Records from a data source
= Beginning of Section =

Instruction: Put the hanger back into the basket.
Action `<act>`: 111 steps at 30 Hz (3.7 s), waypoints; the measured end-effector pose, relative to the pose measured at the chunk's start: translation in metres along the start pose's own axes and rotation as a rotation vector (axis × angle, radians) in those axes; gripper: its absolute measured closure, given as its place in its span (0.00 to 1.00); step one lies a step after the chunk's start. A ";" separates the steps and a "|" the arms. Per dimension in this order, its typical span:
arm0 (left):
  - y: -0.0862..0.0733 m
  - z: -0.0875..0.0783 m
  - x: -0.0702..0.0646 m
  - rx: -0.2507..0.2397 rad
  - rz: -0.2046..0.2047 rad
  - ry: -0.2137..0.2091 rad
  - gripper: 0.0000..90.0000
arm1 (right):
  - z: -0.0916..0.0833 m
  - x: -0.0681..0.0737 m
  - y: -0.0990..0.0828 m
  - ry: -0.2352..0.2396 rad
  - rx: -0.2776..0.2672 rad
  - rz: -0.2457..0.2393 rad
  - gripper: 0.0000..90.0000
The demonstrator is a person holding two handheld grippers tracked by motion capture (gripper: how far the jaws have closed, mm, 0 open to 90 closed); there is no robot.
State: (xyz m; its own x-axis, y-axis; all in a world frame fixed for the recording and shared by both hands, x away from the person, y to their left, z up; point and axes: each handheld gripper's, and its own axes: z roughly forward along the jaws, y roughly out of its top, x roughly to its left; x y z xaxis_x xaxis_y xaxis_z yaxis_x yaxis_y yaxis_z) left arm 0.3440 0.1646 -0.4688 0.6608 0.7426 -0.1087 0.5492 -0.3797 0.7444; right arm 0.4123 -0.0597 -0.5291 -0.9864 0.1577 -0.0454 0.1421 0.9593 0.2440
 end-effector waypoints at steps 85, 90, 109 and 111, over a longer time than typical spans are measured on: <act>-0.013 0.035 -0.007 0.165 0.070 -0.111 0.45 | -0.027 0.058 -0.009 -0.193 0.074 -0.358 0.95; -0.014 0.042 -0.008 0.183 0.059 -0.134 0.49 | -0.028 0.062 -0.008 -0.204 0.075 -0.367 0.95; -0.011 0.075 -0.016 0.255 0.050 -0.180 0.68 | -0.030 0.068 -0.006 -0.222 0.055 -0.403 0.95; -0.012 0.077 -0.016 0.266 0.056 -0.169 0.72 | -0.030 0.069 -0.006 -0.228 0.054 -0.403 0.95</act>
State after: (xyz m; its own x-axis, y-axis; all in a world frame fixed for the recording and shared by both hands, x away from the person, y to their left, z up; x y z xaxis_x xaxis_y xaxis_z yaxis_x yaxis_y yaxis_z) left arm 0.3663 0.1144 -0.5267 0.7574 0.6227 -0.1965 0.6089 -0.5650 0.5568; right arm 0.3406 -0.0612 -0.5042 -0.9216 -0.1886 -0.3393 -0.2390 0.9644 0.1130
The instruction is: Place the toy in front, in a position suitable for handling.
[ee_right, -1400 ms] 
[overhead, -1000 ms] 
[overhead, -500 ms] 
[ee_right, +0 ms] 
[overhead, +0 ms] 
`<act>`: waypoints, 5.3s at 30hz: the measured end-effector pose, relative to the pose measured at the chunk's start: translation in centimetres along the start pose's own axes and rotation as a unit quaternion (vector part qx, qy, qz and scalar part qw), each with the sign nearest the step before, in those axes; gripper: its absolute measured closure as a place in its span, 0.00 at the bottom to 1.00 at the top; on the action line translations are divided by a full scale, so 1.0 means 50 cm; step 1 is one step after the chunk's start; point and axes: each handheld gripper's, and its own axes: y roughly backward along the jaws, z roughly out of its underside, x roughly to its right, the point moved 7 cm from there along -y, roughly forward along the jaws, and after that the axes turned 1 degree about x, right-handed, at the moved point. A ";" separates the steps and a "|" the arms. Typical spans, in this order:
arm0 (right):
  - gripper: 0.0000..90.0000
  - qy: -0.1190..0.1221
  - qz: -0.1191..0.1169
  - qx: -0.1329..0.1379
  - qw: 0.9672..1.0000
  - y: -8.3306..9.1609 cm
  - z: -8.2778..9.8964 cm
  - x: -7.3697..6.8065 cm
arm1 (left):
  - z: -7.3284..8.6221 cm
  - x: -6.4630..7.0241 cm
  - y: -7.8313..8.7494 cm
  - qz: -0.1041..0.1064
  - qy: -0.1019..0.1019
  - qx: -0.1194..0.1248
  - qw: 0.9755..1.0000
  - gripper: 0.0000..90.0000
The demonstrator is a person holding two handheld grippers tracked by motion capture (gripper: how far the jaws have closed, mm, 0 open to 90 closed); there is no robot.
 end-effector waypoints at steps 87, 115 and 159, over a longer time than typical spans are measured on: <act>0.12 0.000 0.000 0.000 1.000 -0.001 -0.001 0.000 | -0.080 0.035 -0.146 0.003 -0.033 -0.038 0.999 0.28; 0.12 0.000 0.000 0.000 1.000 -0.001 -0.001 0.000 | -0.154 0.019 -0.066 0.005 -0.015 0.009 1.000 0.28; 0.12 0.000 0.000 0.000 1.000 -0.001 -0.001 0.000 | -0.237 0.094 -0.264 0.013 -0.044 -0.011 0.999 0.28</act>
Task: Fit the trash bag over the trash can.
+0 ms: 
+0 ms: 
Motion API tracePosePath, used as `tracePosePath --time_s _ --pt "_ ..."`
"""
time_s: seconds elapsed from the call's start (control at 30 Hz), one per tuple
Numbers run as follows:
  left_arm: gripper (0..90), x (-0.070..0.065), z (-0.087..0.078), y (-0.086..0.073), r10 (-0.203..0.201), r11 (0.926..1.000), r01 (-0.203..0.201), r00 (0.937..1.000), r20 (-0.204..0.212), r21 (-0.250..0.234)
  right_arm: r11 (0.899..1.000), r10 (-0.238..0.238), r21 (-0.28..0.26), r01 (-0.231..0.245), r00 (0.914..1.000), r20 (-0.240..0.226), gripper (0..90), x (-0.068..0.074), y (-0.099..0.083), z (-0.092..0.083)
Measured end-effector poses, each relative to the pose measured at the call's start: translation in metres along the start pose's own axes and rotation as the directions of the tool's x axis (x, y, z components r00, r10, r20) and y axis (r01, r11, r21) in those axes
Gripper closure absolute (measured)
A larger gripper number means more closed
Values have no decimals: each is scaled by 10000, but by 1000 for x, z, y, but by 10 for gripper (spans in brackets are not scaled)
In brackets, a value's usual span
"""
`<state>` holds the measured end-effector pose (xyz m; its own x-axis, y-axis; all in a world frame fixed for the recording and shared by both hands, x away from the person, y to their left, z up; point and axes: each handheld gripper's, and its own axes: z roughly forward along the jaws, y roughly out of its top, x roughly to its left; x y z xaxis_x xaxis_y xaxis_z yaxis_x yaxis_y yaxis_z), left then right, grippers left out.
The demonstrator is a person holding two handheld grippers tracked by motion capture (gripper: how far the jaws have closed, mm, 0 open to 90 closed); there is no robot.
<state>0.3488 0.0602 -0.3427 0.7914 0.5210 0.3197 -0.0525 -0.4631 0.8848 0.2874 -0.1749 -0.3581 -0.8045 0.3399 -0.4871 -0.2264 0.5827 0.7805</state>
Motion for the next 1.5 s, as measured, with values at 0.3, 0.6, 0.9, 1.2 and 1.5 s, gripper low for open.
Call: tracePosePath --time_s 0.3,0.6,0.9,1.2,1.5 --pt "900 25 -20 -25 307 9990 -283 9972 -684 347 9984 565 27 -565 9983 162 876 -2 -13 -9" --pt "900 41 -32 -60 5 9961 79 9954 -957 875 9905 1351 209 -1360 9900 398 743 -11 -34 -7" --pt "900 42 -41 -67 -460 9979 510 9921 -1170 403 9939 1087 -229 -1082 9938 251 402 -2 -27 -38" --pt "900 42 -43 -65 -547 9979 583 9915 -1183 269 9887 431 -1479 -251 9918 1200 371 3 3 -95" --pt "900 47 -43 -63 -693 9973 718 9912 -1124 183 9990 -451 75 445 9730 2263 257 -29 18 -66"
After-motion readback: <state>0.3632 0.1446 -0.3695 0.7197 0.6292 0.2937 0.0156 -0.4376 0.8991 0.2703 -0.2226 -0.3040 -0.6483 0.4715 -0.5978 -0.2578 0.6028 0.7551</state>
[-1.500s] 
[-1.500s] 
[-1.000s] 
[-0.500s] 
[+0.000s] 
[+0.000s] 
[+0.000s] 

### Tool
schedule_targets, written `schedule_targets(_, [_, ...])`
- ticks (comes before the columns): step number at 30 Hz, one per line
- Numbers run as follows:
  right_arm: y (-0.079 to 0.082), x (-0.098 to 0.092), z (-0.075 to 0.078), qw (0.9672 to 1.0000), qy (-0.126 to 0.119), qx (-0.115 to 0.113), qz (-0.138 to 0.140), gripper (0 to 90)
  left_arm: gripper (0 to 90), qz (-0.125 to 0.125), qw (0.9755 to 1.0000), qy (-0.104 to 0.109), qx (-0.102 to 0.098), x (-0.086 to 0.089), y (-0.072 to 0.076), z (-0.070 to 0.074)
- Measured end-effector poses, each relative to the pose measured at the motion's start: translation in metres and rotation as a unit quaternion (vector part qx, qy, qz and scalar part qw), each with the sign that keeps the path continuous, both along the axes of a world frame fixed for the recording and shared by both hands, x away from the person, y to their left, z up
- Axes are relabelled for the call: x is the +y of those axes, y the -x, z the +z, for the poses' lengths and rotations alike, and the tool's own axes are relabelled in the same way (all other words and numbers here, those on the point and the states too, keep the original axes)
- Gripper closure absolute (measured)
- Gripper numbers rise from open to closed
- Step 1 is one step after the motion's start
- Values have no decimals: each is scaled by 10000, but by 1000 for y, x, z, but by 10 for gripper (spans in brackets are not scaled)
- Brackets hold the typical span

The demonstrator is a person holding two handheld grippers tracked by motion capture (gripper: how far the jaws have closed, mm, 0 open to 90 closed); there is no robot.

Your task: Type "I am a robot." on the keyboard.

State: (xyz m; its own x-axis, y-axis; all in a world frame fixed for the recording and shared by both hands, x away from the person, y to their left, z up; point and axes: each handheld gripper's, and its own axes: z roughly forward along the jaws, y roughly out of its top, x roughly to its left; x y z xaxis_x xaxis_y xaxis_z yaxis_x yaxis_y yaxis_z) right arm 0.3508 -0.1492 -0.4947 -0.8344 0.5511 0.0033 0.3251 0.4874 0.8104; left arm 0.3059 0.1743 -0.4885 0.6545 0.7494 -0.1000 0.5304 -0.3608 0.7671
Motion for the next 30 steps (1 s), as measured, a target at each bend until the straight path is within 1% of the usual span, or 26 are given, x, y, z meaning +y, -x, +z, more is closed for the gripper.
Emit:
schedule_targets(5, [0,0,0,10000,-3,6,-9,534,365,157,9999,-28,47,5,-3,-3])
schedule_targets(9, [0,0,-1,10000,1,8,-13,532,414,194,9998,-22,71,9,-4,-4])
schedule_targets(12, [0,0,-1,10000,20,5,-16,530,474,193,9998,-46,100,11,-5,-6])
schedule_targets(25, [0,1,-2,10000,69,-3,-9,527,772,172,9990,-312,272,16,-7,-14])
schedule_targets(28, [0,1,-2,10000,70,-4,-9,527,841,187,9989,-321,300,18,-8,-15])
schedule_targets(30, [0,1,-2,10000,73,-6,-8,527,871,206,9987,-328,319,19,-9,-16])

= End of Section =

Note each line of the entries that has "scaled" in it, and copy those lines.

**EXERCISE RESULT:**
Values have no decimals: each is scaled by 10000, but by 1000 for x, z, y, but by 10 for gripper (spans in brackets are not scaled)
- Values have no decimals: each is scaled by 10000, but by 1000 for y, x, z, but by 10 for gripper (spans in brackets are not scaled)

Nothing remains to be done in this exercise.